**Brief:** Please return each record below exactly, with nothing left out.

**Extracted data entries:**
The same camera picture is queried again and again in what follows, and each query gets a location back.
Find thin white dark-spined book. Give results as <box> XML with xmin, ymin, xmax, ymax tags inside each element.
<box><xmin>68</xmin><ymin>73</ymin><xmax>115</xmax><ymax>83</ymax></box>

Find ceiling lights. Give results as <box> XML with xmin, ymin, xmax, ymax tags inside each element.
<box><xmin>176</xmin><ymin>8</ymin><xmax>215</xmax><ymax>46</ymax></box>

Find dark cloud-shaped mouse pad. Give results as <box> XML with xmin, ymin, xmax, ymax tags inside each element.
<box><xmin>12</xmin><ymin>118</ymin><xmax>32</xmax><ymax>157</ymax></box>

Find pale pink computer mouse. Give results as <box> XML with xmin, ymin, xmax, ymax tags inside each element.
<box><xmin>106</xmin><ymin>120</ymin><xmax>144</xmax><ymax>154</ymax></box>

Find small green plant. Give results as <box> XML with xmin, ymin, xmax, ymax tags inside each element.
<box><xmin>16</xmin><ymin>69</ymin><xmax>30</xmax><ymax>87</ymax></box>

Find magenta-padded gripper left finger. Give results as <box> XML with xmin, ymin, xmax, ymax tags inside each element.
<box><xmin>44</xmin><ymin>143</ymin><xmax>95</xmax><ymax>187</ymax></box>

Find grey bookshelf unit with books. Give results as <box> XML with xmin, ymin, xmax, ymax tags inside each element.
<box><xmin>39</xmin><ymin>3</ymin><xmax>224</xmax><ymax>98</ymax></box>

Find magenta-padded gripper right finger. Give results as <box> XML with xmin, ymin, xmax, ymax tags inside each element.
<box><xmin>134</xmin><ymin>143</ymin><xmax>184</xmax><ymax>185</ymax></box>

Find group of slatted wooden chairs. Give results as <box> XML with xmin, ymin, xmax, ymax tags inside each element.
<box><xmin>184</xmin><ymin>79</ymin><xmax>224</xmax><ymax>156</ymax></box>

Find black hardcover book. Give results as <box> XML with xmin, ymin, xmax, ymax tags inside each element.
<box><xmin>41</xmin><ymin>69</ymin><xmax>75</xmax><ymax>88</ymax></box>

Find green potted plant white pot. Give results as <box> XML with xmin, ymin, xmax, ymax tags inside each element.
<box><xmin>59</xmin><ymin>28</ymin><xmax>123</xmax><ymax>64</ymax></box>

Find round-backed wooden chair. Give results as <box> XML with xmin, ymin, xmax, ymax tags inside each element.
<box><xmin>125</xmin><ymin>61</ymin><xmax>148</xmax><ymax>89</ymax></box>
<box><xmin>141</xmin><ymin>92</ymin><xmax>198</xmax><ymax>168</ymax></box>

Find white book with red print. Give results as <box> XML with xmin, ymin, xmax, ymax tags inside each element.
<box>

**Response:**
The same camera picture is queried again and again in what follows, and each query gets a location back.
Find thin white dark-spined book. Give results as <box> XML with xmin, ymin, xmax, ymax tags inside each element.
<box><xmin>68</xmin><ymin>73</ymin><xmax>115</xmax><ymax>83</ymax></box>

Find ceiling lights. Give results as <box> XML with xmin, ymin, xmax, ymax tags inside each element.
<box><xmin>176</xmin><ymin>8</ymin><xmax>215</xmax><ymax>46</ymax></box>

Find dark cloud-shaped mouse pad. Give results as <box> XML with xmin, ymin, xmax, ymax tags inside each element.
<box><xmin>12</xmin><ymin>118</ymin><xmax>32</xmax><ymax>157</ymax></box>

Find pale pink computer mouse. Give results as <box> XML with xmin, ymin, xmax, ymax tags inside each element.
<box><xmin>106</xmin><ymin>120</ymin><xmax>144</xmax><ymax>154</ymax></box>

Find small green plant. Give results as <box> XML with xmin, ymin, xmax, ymax tags inside each element.
<box><xmin>16</xmin><ymin>69</ymin><xmax>30</xmax><ymax>87</ymax></box>

Find magenta-padded gripper left finger. Give results as <box> XML with xmin, ymin, xmax, ymax tags inside each element.
<box><xmin>44</xmin><ymin>143</ymin><xmax>95</xmax><ymax>187</ymax></box>

Find grey bookshelf unit with books. Give results as <box> XML with xmin, ymin, xmax, ymax tags inside each element.
<box><xmin>39</xmin><ymin>3</ymin><xmax>224</xmax><ymax>98</ymax></box>

Find magenta-padded gripper right finger. Give results as <box> XML with xmin, ymin, xmax, ymax tags inside each element.
<box><xmin>134</xmin><ymin>143</ymin><xmax>184</xmax><ymax>185</ymax></box>

Find group of slatted wooden chairs. Give results as <box> XML with xmin, ymin, xmax, ymax tags inside each element.
<box><xmin>184</xmin><ymin>79</ymin><xmax>224</xmax><ymax>156</ymax></box>

Find black hardcover book. Give results as <box> XML with xmin, ymin, xmax, ymax tags inside each element.
<box><xmin>41</xmin><ymin>69</ymin><xmax>75</xmax><ymax>88</ymax></box>

Find green potted plant white pot. Give results as <box> XML with xmin, ymin, xmax, ymax tags inside each element.
<box><xmin>59</xmin><ymin>28</ymin><xmax>123</xmax><ymax>64</ymax></box>

Find round-backed wooden chair. Give results as <box> XML with xmin, ymin, xmax, ymax tags inside each element.
<box><xmin>125</xmin><ymin>61</ymin><xmax>148</xmax><ymax>89</ymax></box>
<box><xmin>141</xmin><ymin>92</ymin><xmax>198</xmax><ymax>168</ymax></box>

Find white book with red print. Give results as <box> XML with xmin, ymin, xmax, ymax tags inside each element.
<box>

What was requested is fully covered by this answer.